Two Sides Of A Spectrum

Rhian Teasdale (left) and Hester Chambers on their way to the top.

While musically Wet Leg’s debut has something of a sonic wrecking ball, the lyrical roots of it much more comply with the indie folk background of the two musicians. “Who doesn’t love a bit existentialism?”, the singer remarks with a laugh, as she heads down the themes of the record. “It kind of swings from really hyper, funny, party energy to really sad, heart-broken and introspective”, she muses, emphasising that the giddy shape of the songs are contrasted with quite a some coming-of-age angst, songs about handling love and relationships and the challenges of city life.

“Everyone always wants to be really happy but that’s impossible. What goes up, must come down.
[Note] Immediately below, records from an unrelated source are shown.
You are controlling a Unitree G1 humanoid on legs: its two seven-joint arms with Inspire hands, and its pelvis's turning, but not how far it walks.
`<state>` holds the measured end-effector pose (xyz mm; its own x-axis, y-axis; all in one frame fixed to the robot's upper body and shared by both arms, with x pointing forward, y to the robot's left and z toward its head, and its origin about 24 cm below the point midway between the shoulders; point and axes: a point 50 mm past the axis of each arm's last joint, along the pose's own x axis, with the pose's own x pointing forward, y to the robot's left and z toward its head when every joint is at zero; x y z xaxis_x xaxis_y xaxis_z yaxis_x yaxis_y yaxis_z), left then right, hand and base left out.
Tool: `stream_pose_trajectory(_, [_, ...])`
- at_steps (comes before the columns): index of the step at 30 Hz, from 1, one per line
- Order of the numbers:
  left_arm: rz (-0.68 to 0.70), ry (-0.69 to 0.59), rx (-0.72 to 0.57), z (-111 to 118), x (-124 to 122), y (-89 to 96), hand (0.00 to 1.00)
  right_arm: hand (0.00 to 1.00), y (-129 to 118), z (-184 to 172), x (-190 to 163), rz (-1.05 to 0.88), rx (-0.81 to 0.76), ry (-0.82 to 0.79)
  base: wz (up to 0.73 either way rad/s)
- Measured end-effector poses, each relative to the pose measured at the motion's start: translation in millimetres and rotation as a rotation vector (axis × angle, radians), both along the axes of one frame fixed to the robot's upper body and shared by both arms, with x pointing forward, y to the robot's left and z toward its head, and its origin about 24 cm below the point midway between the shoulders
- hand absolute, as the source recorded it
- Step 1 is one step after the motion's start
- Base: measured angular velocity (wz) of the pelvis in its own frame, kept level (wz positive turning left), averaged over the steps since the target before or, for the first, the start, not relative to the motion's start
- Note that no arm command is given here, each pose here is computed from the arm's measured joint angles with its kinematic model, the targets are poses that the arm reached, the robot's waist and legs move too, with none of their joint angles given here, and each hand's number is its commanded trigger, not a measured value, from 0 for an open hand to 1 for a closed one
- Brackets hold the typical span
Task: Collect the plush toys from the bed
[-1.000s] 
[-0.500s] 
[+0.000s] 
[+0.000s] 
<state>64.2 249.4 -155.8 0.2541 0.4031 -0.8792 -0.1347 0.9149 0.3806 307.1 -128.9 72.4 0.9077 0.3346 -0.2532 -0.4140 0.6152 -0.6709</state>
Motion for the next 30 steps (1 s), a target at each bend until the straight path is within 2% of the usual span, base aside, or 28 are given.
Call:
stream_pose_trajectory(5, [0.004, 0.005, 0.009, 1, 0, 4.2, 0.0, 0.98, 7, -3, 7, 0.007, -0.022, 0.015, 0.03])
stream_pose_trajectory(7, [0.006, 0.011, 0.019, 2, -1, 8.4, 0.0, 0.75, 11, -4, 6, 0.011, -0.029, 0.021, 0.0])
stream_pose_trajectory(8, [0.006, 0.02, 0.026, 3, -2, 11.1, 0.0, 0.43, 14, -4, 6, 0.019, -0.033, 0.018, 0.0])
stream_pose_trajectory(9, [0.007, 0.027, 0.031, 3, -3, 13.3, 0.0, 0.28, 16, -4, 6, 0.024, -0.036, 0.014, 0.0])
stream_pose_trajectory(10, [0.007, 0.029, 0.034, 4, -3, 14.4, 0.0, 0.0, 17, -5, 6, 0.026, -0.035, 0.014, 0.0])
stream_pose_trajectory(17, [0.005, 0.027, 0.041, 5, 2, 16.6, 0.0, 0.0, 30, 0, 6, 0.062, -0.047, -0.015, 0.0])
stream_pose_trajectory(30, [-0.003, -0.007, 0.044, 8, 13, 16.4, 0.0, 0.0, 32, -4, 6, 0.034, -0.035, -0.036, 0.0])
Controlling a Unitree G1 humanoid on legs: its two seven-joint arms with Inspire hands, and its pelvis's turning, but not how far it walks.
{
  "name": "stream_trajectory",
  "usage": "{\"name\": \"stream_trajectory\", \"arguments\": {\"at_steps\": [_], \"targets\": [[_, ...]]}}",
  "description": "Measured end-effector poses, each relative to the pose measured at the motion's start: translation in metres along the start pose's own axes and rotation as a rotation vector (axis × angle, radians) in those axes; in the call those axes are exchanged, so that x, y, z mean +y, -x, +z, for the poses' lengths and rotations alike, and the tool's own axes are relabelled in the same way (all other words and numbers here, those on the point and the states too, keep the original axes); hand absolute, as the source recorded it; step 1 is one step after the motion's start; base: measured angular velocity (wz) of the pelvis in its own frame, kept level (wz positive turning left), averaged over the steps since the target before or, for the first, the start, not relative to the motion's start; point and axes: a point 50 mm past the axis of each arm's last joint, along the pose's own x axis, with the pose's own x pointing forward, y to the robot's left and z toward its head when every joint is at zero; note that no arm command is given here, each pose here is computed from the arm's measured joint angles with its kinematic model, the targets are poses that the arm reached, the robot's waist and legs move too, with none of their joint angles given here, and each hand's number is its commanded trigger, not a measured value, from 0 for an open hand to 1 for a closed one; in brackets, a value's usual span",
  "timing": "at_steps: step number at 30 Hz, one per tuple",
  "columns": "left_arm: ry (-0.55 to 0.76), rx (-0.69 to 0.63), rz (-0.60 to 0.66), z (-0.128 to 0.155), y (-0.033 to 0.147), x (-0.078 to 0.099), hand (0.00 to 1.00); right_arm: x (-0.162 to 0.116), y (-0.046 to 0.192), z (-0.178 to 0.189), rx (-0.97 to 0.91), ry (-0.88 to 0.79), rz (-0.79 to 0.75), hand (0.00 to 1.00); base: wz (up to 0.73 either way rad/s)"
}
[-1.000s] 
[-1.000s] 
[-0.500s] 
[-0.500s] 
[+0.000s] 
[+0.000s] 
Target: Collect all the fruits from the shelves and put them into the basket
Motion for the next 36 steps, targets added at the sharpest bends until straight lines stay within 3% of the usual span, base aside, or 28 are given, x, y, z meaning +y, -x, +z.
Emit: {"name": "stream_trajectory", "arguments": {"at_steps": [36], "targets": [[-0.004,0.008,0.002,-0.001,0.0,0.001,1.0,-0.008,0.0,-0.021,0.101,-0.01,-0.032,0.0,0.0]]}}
It is inevitable.”

“It swings from those two opposites”, Rhian remarks, with the lyrical sides of the songs indeed going down existential topics, for instance in the roaring Angelica, essentially a party anthem with a sad twist – or take Too Late Now, a song that relates to the adult fears of the future and  the uncertainty what is going to happen next. 

‘No, there’s nothing left to say
I just get up and walk away
If it ain’t broke, don’t try to fix
Well, life’s supposed to be this shit’

(Wet Leg – Too Late Now)

Agenda Of The Present

The songs that Wet Leg have created on their firstborn really burst with the notion of living in the here and now, with an ever-strong focus on subjective perspective and idiosyncratic stances. “They are just like a collection of songs that were written with no real agenda”, Rhian ponders, when I ask her about the roots of the lyrics. 

“They just kind of came out, and that process repeats again and again and then you have the album and you’ve done all the track-listing and you listen to it from start to finish and you kind of see repeats in some of the songs.”

“It was not engineered as an album about something specific” she goes on, “it is essentially us”. If you deliver your cause with such musical fervour and, of course, such heavy doses of fun, that is more than you will ever need. In the case of Wet Leg and their savage debut, it does not only justify the hype, but also elevates their record to what you might call an instant indie classic.

Wet Leg’s self-titled debut is out on April 8th via Domino Records.